# Task details
In the records below, count every line that includes the word "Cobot". Provide the total alone.

-- Entries provided follows --

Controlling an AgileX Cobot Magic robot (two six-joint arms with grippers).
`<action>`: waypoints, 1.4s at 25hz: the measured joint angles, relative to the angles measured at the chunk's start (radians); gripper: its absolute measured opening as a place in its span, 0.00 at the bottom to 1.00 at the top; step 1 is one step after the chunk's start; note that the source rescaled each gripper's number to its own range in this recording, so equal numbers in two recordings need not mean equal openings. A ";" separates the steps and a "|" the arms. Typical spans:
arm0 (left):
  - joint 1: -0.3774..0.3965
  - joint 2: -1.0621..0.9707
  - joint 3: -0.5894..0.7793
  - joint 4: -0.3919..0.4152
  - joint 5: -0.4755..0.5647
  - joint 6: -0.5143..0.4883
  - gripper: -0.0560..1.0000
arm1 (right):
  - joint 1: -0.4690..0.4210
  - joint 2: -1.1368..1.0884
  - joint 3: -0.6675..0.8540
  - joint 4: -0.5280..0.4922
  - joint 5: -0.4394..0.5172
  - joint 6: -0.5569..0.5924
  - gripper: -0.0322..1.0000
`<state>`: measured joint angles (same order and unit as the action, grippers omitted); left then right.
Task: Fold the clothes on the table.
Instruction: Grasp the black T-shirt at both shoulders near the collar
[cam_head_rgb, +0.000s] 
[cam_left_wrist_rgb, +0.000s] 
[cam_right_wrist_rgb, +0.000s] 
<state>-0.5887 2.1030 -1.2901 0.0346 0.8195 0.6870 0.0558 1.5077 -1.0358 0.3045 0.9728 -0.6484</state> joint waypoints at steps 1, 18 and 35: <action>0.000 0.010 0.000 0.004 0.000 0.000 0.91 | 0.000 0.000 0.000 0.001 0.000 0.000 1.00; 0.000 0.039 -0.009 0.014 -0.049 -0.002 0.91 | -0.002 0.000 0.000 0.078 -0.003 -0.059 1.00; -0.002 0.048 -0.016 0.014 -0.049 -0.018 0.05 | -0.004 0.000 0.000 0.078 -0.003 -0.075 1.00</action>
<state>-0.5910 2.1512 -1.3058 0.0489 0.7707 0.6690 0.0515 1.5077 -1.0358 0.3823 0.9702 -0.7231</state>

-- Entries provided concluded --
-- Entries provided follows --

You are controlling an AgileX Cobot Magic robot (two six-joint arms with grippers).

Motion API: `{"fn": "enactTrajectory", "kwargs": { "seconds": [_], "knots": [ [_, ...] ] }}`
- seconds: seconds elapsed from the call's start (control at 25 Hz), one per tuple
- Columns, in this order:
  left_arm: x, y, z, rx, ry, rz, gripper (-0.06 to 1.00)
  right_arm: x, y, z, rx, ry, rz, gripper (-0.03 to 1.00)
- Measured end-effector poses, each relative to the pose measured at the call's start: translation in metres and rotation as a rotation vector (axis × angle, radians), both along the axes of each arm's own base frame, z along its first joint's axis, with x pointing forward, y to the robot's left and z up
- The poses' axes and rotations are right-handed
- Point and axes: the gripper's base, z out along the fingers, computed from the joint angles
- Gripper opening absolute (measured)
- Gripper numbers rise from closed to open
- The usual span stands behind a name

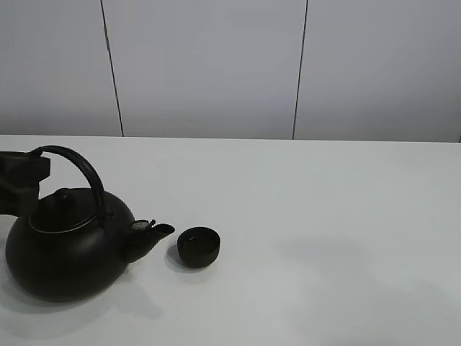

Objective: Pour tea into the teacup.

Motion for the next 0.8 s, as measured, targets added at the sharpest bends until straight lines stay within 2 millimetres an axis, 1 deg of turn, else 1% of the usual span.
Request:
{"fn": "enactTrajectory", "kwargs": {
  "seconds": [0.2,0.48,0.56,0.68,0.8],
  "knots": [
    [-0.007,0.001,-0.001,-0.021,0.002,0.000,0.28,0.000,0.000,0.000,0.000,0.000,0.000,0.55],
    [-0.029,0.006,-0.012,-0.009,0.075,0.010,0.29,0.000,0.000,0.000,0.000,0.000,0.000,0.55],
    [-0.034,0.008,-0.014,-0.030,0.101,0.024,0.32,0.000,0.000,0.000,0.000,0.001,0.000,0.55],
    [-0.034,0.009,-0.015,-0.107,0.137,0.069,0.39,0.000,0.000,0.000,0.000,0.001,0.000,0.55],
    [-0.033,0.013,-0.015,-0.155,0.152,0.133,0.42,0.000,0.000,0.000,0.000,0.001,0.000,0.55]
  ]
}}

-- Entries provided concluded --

# Response area
2